Data entries:

----------------------------------------

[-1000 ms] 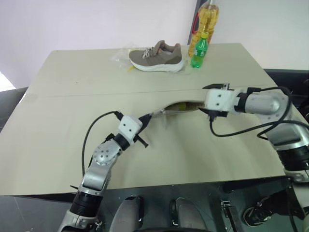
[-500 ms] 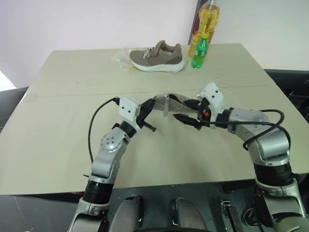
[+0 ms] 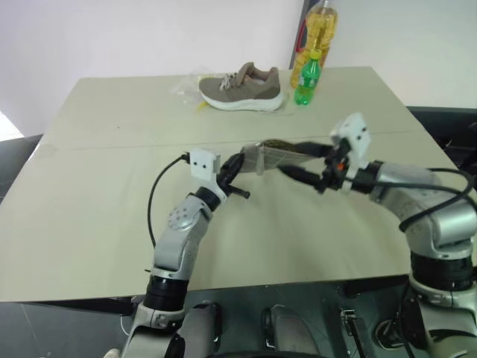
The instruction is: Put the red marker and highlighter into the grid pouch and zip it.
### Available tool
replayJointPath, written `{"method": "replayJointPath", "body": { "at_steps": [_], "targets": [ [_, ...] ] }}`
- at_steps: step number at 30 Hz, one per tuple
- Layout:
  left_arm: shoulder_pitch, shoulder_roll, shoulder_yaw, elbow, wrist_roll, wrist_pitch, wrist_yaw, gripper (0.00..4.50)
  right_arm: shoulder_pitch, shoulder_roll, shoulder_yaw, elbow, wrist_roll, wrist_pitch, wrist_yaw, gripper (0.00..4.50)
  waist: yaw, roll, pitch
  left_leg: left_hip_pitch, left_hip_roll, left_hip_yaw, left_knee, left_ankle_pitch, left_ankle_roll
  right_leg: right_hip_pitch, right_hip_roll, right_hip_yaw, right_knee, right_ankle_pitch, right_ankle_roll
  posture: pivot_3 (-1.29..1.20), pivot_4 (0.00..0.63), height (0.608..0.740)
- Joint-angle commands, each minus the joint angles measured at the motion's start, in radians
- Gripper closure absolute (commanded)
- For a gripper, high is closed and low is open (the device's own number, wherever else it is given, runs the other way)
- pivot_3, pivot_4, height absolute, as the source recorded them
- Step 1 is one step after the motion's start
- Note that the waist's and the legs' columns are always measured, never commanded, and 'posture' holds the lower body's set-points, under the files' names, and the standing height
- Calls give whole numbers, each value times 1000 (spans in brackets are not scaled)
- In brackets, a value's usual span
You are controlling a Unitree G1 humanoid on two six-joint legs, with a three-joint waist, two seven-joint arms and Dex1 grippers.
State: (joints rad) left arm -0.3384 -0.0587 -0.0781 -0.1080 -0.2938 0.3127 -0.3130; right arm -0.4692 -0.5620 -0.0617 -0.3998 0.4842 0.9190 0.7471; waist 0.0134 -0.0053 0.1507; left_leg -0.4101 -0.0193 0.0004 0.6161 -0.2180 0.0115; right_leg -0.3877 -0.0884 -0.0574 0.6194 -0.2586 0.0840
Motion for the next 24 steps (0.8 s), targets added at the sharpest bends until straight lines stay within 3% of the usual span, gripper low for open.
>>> {"method": "replayJointPath", "body": {
  "at_steps": [1,7,8,10,15,20,24],
  "targets": [
    [-19,-16,-9,-52,-36,7,-11,4500,-16,40,50,3,-33,-3,-87,802,1,0,0,0,0,0,0,0,0,0,0,0,0,0,0,0,150,731],
    [-9,-18,-20,-74,-43,18,-15,4500,-50,120,77,58,-40,11,-178,802,1,0,0,0,0,0,0,0,0,0,1,0,0,0,0,0,150,731],
    [-7,-17,-21,-77,-43,18,-15,4500,-57,136,75,70,-37,17,-194,1026,1,0,0,0,0,0,0,0,0,0,1,0,0,0,0,0,150,731],
    [-6,-16,-18,-79,-43,18,-14,4500,-63,144,79,88,-46,15,-210,1669,2,0,0,0,0,0,0,0,0,0,1,0,0,0,0,0,150,731],
    [-5,-13,-13,-80,-41,12,-12,4500,-74,152,53,112,-34,27,-233,4300,2,0,0,0,-1,0,0,0,0,0,1,0,0,0,0,0,150,731],
    [-2,8,0,-77,-23,-11,-9,4500,-87,105,35,119,-38,18,-221,4459,1,0,0,0,0,0,0,0,0,0,1,0,0,0,0,0,150,731],
    [16,72,42,-76,-15,-37,-15,4500,-112,-25,-7,180,-79,-24,-187,4459,1,0,0,0,-1,0,0,0,0,0,1,0,0,0,0,0,150,731]
  ]
}}
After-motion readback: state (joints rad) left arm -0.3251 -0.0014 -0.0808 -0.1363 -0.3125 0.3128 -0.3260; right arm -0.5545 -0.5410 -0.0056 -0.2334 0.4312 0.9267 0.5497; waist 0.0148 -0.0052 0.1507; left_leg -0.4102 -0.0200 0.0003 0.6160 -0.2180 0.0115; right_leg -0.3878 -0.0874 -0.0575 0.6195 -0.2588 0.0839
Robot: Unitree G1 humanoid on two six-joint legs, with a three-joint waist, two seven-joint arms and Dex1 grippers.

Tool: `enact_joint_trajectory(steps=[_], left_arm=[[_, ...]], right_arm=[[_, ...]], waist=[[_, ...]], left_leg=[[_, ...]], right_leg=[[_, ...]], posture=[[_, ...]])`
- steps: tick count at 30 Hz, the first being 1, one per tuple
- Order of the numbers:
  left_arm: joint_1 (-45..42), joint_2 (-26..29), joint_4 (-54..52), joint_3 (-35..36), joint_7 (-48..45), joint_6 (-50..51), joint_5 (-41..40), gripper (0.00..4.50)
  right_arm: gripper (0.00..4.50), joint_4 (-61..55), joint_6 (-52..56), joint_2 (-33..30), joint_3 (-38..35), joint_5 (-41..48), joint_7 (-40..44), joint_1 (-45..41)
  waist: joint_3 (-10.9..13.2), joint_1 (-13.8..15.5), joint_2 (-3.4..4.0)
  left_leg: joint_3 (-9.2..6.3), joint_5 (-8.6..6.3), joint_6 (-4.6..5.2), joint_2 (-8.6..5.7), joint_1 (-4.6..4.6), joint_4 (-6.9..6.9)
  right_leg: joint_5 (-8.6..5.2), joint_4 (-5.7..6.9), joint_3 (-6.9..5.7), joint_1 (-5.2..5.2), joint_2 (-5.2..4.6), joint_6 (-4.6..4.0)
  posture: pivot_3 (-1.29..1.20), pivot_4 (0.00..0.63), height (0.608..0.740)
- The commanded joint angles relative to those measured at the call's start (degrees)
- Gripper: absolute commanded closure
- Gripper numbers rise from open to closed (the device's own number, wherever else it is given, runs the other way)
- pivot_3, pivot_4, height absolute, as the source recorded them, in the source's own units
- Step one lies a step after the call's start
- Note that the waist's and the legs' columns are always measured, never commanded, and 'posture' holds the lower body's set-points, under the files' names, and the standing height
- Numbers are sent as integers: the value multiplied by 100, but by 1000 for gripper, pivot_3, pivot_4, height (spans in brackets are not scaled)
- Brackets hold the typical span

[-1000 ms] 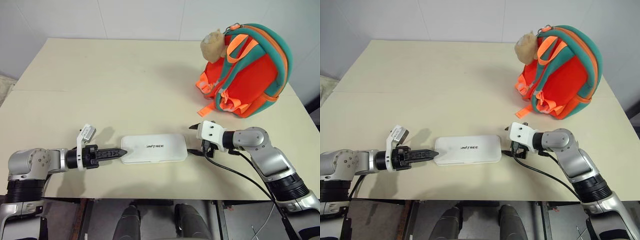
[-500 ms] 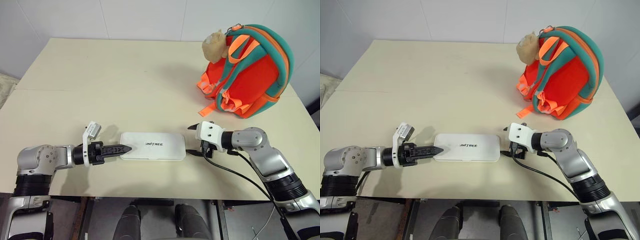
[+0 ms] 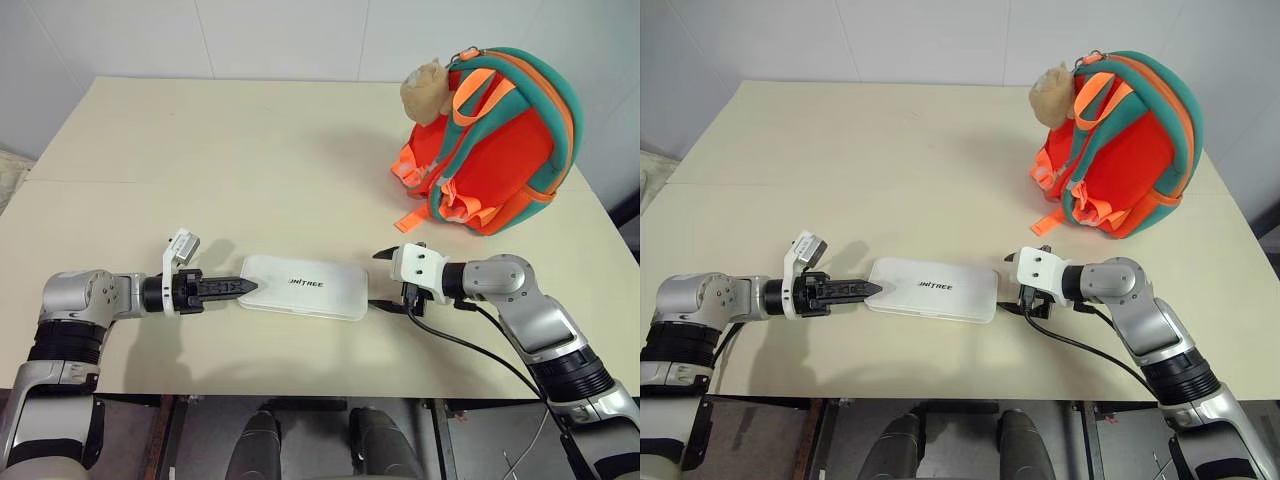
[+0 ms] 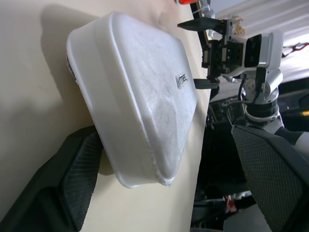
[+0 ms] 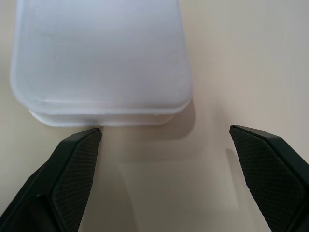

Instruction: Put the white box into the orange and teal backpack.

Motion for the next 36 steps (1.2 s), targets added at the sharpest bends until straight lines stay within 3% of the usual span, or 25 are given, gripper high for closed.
enact_joint_trajectory(steps=[1,7,24,36], left_arm=[[-114,119,128,-200,-293,-150,203,20],[-355,113,446,-426,-635,-348,472,20],[8,422,-721,-604,-935,80,385,20],[-395,48,224,-134,-296,83,494,20]], right_arm=[[0,-129,-113,24,-126,109,30,25],[0,-134,-96,23,-118,108,50,23],[0,184,-677,237,-77,95,65,-147],[0,80,-670,184,-151,147,114,-26]], waist=[[0,2,0],[0,2,0],[1,-8,0],[0,-7,0]], left_leg=[[0,0,0,0,0,0],[0,0,0,0,-1,-4],[0,-3,2,0,-11,-15],[-1,-2,1,0,-11,-7]], right_leg=[[0,0,0,0,0,0],[0,-4,-1,-1,0,1],[3,-14,-1,-6,0,9],[5,-10,-1,-4,0,13]], posture=[[0,150,740],[0,150,740],[0,150,740],[0,150,740]])
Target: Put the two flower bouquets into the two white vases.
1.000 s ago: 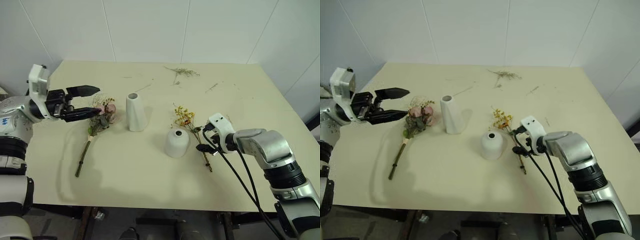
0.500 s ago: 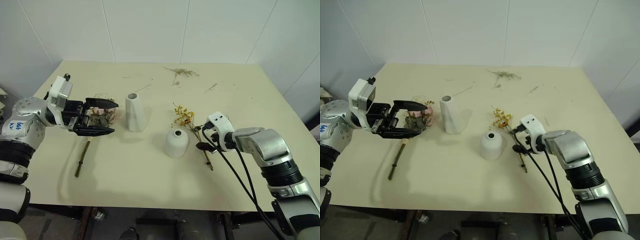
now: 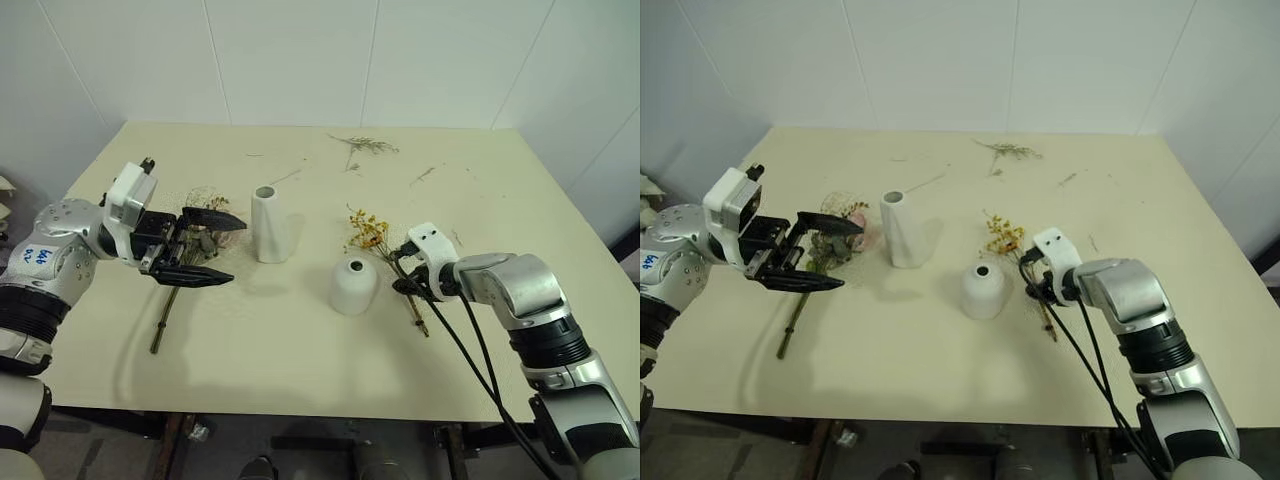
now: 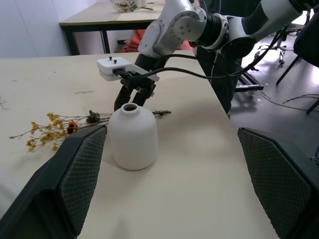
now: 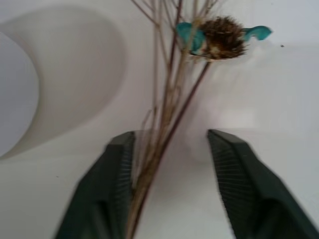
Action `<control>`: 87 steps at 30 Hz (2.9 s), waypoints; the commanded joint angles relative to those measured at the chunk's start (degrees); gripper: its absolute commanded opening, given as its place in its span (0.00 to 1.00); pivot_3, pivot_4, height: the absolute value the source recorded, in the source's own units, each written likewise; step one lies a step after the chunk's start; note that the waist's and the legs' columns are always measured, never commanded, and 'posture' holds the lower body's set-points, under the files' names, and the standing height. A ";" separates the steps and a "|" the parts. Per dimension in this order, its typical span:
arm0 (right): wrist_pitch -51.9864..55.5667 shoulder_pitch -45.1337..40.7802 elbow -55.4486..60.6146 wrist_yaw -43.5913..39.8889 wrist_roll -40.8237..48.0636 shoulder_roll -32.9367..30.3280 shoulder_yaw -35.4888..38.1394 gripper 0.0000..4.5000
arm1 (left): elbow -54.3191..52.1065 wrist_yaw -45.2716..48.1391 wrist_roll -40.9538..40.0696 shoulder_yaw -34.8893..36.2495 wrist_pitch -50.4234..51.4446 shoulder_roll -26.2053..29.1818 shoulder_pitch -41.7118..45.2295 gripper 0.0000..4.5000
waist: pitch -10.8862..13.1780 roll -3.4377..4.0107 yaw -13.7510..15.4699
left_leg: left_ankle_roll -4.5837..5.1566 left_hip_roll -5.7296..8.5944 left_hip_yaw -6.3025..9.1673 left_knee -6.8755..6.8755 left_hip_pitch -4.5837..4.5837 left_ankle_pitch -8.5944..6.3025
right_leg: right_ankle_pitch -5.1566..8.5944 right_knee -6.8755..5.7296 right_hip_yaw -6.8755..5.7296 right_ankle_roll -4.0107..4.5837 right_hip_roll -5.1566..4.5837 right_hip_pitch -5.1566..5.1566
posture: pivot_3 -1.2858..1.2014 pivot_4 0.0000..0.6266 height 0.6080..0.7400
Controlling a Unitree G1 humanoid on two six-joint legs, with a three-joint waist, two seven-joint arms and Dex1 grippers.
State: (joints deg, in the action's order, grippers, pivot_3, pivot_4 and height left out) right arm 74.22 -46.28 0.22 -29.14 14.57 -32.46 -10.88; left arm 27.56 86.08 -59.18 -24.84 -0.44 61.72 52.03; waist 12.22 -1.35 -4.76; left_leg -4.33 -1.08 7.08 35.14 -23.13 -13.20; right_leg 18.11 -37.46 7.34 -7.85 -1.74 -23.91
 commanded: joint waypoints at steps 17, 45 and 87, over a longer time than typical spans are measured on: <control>-7.77 -1.49 1.93 8.70 -2.46 1.36 13.63 0.01 | -1.03 6.42 -0.50 0.47 0.17 -0.42 0.28 1.00 | 0.00 0.01 -0.10 | 0.05 0.00 0.01 -0.15 -0.05 -0.03 | 0.10 0.05 0.00 0.05 0.00 -0.04 | 0.52 0.24 1.00; -58.67 0.86 8.36 12.25 1.86 26.00 15.83 0.01 | 11.14 6.42 1.48 2.42 -1.54 0.99 2.37 1.00 | 0.01 0.03 -0.14 | 0.04 -0.06 0.02 -0.21 -0.05 -0.03 | 0.16 -0.07 -0.02 0.14 0.04 -0.11 | 0.52 0.24 1.00; -62.66 22.33 22.69 7.66 4.37 25.47 5.88 0.01 | 11.98 6.42 1.30 0.17 -0.69 1.10 2.20 1.00 | 0.01 0.01 -0.03 | 0.02 -0.12 0.06 -0.22 -0.03 -0.02 | 0.28 -0.27 -0.07 0.31 0.12 -0.20 | 0.52 0.24 1.00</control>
State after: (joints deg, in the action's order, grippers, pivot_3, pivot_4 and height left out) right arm 13.37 -23.68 22.01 -20.81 18.99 -7.31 -4.68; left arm 39.18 86.08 -57.90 -25.34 -0.51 62.32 53.08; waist 12.22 -1.34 -4.79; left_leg -4.31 -1.19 7.14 34.91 -23.16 -13.22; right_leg 18.39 -37.73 7.28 -7.54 -1.62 -24.11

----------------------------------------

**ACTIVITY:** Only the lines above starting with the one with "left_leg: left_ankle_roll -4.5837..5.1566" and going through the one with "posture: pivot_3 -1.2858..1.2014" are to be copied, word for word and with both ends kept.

**EXPECTED ANSWER:**
left_leg: left_ankle_roll -4.5837..5.1566 left_hip_roll -5.7296..8.5944 left_hip_yaw -6.3025..9.1673 left_knee -6.8755..6.8755 left_hip_pitch -4.5837..4.5837 left_ankle_pitch -8.5944..6.3025
right_leg: right_ankle_pitch -5.1566..8.5944 right_knee -6.8755..5.7296 right_hip_yaw -6.8755..5.7296 right_ankle_roll -4.0107..4.5837 right_hip_roll -5.1566..4.5837 right_hip_pitch -5.1566..5.1566
posture: pivot_3 -1.2858..1.2014 pivot_4 0.0000..0.6266 height 0.6080..0.7400

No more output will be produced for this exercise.